Taylor Swift gave a gift to her queer fan base in the form of a summertime gay anthem called “You Need To Calm Down,” and on behalf of a grateful community, I must say: thank you, Taylor!
Also: is there any chance you kept a receipt?
Please understand: I appreciate the effort. Like God Herself, I love a trier. It is a thrilling and still somewhat new experience to be part of the textual narrative in pop music, and I am delighted for the young queer kid who’s hearing the song and feeling seen, supported and nourished for the first time. It’s important! And the song has already lodged itself in my frontal lobe and kicked both of those new Bon Iver songs out of their seats. Between “Calm Down,” Katy Perry’s “Never Really Over,” and the whole new Carly Rae Jepsen album, the 2019 pop sound palette seems to be “the Fletch soundtrack,” and I am all the way here for it. I will hear “Calm Down” at pool parties this summer, and I will sing along. It is nice.

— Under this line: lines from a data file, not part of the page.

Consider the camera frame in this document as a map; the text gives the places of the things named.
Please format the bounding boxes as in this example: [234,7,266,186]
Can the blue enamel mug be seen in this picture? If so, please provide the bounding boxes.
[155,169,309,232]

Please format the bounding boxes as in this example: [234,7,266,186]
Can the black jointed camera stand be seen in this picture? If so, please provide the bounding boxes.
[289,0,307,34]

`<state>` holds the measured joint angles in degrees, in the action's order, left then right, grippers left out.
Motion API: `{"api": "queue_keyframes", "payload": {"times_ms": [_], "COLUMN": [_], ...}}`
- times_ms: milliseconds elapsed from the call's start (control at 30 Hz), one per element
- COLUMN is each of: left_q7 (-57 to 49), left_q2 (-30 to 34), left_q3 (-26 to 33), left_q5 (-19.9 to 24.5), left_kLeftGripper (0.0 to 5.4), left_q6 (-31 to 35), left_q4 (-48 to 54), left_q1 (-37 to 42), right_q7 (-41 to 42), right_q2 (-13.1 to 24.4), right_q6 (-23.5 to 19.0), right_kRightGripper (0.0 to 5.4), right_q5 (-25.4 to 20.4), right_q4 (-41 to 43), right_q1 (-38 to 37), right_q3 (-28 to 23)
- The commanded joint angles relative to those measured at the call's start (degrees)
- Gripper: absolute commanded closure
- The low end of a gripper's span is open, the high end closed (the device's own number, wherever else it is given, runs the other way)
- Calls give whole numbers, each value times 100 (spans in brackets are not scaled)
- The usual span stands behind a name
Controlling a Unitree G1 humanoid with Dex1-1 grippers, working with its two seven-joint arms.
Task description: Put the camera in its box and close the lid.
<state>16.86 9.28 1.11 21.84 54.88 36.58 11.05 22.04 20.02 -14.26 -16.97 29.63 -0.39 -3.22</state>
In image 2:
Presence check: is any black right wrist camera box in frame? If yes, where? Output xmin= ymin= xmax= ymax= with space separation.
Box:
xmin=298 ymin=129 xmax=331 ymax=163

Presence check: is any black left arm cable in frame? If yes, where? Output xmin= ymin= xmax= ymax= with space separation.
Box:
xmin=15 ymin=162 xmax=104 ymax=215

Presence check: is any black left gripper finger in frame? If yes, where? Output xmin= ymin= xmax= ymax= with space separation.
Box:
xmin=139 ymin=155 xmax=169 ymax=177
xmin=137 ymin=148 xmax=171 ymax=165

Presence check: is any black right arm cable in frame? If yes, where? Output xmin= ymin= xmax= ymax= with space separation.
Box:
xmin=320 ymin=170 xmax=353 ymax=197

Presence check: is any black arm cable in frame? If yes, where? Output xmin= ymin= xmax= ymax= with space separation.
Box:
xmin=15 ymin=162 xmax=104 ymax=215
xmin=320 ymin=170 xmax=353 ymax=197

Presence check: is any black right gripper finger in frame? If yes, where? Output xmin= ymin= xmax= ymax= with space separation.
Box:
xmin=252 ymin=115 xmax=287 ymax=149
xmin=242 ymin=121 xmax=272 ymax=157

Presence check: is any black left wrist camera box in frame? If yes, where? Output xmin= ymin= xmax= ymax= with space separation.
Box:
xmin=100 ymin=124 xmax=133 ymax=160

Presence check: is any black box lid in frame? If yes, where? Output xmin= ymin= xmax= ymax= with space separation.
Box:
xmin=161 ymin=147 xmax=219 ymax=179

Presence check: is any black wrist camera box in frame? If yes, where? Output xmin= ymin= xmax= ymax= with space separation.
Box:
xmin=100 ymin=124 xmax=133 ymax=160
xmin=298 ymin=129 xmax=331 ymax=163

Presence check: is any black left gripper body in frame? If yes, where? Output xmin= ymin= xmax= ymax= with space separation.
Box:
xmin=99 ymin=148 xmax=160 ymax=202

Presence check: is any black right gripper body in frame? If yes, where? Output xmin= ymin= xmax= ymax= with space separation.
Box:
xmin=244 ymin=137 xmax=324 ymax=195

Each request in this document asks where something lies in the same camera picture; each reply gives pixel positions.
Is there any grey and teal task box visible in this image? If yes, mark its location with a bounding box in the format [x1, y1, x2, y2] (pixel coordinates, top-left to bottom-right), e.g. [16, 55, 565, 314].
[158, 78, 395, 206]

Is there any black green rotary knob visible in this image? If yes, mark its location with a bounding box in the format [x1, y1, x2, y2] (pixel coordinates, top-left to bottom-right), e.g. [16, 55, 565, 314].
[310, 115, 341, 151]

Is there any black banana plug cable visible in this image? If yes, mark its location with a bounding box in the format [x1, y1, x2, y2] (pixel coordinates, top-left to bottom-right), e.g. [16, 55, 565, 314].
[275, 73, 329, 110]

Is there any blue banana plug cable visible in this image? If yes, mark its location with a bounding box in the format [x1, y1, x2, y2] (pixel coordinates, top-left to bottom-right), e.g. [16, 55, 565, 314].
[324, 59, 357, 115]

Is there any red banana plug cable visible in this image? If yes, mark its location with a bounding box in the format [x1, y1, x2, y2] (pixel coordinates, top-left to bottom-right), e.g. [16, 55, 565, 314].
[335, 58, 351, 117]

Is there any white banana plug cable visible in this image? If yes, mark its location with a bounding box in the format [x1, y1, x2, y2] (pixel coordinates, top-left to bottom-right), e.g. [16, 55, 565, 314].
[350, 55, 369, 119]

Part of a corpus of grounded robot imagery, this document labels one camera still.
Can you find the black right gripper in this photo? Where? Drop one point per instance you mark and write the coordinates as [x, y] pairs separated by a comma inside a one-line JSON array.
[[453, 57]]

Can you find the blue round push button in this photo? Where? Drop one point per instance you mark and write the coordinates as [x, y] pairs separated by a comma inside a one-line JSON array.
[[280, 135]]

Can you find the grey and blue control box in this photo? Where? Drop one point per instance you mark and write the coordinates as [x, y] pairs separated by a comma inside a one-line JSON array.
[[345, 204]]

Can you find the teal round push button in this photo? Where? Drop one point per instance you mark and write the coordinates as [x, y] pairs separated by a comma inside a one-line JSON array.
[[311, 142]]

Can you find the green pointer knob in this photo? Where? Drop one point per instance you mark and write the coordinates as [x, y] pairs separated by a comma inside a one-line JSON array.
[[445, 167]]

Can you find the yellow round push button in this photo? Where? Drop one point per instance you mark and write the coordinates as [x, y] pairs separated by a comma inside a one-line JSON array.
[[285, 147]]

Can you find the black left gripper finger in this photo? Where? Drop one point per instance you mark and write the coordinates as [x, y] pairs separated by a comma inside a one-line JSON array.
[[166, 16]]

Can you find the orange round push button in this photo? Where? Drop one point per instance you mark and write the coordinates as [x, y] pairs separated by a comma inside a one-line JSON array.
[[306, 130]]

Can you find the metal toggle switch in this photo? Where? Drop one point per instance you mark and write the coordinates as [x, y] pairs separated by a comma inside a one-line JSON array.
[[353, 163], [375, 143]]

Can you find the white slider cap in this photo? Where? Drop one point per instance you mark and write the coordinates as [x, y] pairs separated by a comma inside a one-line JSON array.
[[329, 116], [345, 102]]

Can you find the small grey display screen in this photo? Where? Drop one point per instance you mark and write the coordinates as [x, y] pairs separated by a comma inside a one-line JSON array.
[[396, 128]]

But attempting to write a gay anthem in 2019 reeks of sweat and substandard self-awareness. The classics of the past— your “I Will Survive,” your “It’s Raining Men,” your “Pull Up To The Bumper”— they gave us our gayness indirectly. They were anthems of strength, of perseverance, of plain, joyous horniness, served up vicariously, the way it had to be done back then. The singers, always women, almost always black, were our stand-ins. We found these songs and made them ours. These days, LGBTQ wokeness is a box to check off in a marketing plan, and when there are perfectly capable queer artists out there, sitting down as a straight person and setting out to write a gay anthem is very much like trying to give yourself a nickname.